# DIRECTIONS FOR THIS TASK
Wherever "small" occurs in the entries, copy the line that holds it.
┌─ INPUT DATA
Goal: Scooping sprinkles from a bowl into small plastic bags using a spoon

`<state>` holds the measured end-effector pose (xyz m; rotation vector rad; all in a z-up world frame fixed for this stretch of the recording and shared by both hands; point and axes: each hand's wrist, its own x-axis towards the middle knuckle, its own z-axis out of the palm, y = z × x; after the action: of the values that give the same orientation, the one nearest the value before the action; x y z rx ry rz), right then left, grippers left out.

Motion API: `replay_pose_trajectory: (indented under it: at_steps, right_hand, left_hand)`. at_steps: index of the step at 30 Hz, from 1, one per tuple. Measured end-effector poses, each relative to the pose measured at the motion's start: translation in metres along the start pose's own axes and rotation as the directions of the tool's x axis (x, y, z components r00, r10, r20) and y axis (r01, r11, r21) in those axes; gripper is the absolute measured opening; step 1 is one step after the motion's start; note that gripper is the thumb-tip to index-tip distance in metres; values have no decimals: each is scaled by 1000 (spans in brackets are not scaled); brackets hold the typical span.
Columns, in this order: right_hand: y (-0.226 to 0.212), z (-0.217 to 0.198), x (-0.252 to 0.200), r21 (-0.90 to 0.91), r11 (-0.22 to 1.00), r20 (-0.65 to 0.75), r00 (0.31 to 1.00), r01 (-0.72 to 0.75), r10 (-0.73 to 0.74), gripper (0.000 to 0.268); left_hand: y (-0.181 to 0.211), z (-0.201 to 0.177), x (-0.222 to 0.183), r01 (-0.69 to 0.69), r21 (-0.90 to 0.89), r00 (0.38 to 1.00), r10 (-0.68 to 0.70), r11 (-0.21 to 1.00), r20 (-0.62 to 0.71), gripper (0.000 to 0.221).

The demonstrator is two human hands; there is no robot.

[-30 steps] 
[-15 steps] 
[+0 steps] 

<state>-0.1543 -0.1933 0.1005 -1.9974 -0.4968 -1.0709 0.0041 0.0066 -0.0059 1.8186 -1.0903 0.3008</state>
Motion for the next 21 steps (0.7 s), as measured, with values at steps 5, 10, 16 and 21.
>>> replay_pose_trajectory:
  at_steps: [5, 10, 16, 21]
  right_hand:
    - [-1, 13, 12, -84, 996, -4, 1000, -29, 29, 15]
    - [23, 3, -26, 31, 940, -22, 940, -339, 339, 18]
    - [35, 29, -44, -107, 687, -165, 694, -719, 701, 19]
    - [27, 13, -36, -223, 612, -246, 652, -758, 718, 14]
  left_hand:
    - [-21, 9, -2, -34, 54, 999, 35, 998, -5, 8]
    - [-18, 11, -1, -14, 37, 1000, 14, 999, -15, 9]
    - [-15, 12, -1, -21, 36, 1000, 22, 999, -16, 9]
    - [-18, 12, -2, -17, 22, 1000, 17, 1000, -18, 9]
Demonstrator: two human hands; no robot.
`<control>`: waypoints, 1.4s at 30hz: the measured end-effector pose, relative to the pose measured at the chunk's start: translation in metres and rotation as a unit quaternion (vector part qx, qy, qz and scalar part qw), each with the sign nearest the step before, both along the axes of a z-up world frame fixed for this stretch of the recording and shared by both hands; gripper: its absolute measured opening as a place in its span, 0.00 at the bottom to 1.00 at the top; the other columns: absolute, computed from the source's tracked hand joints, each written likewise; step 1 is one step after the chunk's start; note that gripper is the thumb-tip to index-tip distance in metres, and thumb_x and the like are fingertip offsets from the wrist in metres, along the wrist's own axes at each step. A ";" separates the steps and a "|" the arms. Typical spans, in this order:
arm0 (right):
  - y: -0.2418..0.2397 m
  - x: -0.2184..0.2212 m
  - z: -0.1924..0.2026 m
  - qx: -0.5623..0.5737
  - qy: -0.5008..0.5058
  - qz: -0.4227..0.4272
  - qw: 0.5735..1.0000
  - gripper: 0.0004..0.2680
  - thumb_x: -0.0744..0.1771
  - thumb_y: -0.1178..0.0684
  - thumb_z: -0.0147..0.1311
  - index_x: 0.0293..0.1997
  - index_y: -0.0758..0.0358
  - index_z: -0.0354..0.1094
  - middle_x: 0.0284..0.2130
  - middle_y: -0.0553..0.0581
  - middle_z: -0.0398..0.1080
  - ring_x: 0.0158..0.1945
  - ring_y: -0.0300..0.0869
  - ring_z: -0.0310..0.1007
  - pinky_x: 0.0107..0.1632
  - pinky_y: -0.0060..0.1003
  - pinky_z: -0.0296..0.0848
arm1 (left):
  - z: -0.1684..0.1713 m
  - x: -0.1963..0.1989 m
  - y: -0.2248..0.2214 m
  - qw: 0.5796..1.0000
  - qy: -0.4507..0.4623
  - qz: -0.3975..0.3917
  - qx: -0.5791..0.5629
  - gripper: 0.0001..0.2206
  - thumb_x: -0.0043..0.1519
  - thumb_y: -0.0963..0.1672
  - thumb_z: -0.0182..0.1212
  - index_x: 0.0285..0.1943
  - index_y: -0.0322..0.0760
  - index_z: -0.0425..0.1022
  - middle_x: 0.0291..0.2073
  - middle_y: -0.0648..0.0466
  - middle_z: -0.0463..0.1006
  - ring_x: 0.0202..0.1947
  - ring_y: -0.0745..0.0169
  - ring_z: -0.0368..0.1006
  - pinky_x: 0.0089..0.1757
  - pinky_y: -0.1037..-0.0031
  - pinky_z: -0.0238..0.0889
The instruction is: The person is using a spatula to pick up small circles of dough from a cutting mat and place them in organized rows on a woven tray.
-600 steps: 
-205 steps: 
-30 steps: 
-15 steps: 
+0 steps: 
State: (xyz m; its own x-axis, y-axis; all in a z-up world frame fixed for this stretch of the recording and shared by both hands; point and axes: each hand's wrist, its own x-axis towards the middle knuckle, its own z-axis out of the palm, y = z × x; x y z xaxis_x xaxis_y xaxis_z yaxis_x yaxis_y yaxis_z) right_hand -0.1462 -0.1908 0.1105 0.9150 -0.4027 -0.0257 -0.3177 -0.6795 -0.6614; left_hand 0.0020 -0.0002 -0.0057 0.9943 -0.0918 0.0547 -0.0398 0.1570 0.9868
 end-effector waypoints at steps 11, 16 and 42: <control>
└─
# COMPLETED TASK
Goal: Scooping sprinkles from a bowl into small plastic bags using a spoon
The instruction is: The person is using a spatula to pick up small circles of dough from a cutting mat and place them in organized rows on a woven tray.

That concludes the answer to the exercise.